The ZSP500: Flexibility = Speed

Submitted by BDTI on Tue, 10/15/2002 - 20:00

Last week LSI Logic introduced the ZSP500, the latest member of its ZSP family of superscalar DSP cores. The ZSP500 is a dual-MAC processor, but BDTI’s analysis shows that at a projected clock speed of 325 MHz, the ZSP500 will be faster on DSP tasks than many other dual-MAC processors. For example, the ZSP500 will be faster than existing members of Texas Instruments’ TMS320C55xx family or Analog Devices’ ADSP-2153x family. The ZSP500 will even outpace some quad-MAC processors like 3DSP’s SP-5. (Benchmark results for all of these processors are available at http://www.BDTI.com/Services/Benchmarks/DKB.)

The ZSP500 owes much of its impressive speed to its flexible approach to parallelism. Typical mid-range DSPs—the TMS320C55xx, for example—can execute only two instructions in parallel. These processors achieve much of their parallelism by specifying multiple operations within each instruction. This approach offers limited flexibility because instruction sets include only select combinations of operations. In contrast, the ZSP500 uses simple instructions—each of which generally specifies a single operation—and achieves its parallelism by issuing up to four instructions per clock cycle. This approach allows more flexibility in selecting operations for parallel execution.
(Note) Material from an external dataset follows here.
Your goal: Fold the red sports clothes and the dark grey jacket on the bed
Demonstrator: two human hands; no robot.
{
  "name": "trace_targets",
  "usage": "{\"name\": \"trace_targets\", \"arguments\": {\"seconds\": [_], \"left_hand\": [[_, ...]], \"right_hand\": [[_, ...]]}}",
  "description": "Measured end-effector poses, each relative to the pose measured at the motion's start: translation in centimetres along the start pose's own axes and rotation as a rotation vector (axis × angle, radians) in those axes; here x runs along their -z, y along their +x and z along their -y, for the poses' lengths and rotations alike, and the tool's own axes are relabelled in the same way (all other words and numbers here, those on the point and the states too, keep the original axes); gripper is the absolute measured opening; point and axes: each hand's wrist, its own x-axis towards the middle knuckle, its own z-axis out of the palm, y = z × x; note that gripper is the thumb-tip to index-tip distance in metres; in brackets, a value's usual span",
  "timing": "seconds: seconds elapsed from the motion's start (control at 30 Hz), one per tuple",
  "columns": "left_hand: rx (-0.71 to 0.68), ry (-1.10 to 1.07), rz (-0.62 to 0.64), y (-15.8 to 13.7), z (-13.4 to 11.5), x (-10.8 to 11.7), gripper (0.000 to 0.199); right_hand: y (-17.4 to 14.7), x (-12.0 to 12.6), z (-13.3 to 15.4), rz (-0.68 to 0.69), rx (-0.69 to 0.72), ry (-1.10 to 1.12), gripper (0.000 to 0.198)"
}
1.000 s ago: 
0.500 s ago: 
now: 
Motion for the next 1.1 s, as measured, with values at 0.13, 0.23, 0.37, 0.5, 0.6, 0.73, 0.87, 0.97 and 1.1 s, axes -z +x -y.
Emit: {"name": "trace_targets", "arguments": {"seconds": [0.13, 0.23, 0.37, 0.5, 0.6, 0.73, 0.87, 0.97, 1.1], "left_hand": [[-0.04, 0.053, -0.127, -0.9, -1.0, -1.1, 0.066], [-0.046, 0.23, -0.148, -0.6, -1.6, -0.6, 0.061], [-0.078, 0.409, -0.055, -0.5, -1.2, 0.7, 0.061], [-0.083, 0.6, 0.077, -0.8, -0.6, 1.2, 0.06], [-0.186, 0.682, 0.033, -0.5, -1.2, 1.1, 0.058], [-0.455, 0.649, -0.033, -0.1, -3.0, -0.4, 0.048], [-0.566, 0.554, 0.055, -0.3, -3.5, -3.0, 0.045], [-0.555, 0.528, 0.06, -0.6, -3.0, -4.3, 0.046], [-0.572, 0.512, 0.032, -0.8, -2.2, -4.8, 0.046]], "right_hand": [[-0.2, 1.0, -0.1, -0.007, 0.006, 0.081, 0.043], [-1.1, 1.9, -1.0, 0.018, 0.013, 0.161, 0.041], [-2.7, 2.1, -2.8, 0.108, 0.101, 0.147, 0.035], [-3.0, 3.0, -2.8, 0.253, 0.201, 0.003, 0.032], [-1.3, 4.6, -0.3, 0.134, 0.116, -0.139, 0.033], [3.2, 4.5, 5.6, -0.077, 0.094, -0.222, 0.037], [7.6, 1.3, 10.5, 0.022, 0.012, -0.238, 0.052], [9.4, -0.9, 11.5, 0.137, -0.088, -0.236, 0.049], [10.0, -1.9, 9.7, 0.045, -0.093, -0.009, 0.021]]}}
Such flexibility is particularly important for “housekeeping” operations like initializing address registers. Housekeeping operations appear in a wide range of fairly arbitrary combinations, but it is only practical to include a few common combinations in an instruction set. Hence, it is often easier to execute housekeeping operations in parallel on the ZSP500 than on other mid-range DSPs. This is an important advantage: housekeeping tasks account for a significant portion of the workload in many applications, and the portion of processing time consumed by housekeeping tasks grows as processors apply increasing parallelism to accelerate number-crunching tasks.

While most DSPs require the programmer or compiler to identify instructions that should execute in parallel, the ZSP500 uses a superscalar architecture that automatically identifies instructions that can execute in parallel. In some ways, this makes it easier to take advantage of parallelism on the ZSP500 than on most DSPs. However, superscalar processors have their own programming challenges. For example, to make full use of the processor’s available parallelism, the programmer or compiler must anticipate the processor’s instruction-scheduling decisions and arrange instructions accordingly. And while LSI Logic’s software and tools offerings are superior to those of most DSP core vendors, they still lag significantly behind those available for the best-supported DSP chips.